Tapi andai kali ini kau sempatkan untuk berhenti menyalahkanku, aku ingin mengutarakan sejenak isi hatiku padamu. Aku ingin berbagi pengakuan tentang Kang Imah, yang di hatiku mulai kupanggil “Imah” saja.

Di mataku, sejujurnya ada sesuatu yang kulihat pada Kang Imah selain paras cantik belaka. Aku melihatnya sebagai gadis istimewa.  Ada begitu banyak kiai yang memiliki santri dan asrama di sini karena pesantren ini sudah menjadi semacam suatu kampung santri atau padepokan. Ada banyak anak gadis para kiai pula. Tapi mereka tak seperti Kang Imah yang tertutup hijabnya. Memang ada pula yang tertutup hijab, tetapi mereka introver, tak lugas berkomunikasi. Dari sini aku mengagumi Kang Imah. Aku mengagumi wawasan ilmu keislamannya. Cacat dalam Bahasa Arab tak masalah, tetapi kesupelan dan keluwesannya bertutur kata telah mampu mengantarkanku pada perasaan ini.

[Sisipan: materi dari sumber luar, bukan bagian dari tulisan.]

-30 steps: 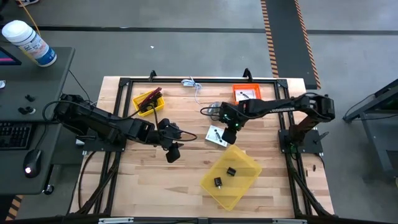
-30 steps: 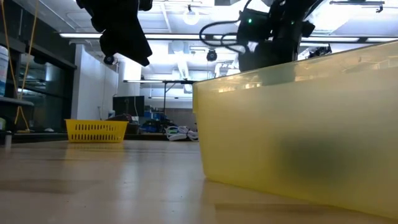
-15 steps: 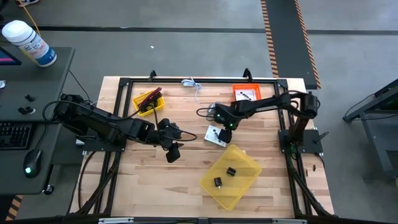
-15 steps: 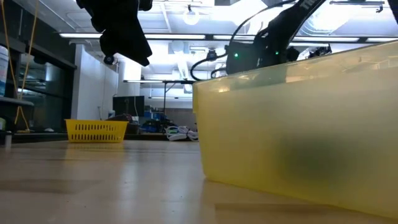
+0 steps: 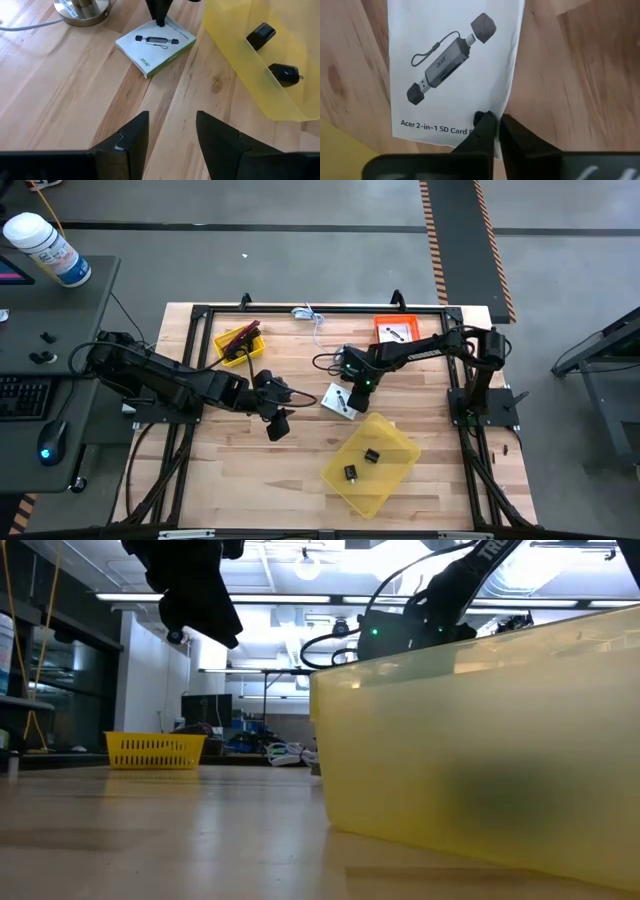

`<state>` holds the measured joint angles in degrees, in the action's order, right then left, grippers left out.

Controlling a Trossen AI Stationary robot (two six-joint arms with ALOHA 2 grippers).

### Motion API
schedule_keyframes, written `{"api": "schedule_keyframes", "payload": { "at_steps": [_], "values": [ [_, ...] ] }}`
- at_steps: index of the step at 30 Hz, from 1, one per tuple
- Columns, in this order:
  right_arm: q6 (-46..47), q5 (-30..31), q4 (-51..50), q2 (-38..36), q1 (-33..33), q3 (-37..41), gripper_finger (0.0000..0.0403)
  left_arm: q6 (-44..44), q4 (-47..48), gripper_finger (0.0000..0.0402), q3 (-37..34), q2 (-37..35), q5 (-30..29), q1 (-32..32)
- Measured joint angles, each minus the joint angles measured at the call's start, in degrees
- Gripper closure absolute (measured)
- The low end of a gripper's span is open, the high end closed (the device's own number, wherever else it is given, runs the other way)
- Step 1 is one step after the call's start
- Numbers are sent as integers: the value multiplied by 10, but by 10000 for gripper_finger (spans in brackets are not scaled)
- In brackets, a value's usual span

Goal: Pick and place items into bin
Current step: Put the white card reader box into the orange bin

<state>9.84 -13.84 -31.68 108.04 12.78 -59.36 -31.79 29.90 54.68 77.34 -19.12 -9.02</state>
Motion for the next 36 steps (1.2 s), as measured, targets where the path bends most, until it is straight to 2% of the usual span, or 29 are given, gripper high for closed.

Tadinya aku akan berpikir untuk mencintai secara platonik saja. Tapi sang Waktu akhirnya menunjukkan bahwa Kang Imah pun memiliki perasaan yang sama! Perasaan yang justru timbul dari kekagumannya terhadap kefasihan Bahasa Arabku! Perasaan yang dalam perjalanannya bahkan terbumbui karena ia menyukai wajahku di saat kikuk.  Perasaan yang sanggup membuatnya melakukan kesalahan yang sama denganku: mencuri-curi pandang!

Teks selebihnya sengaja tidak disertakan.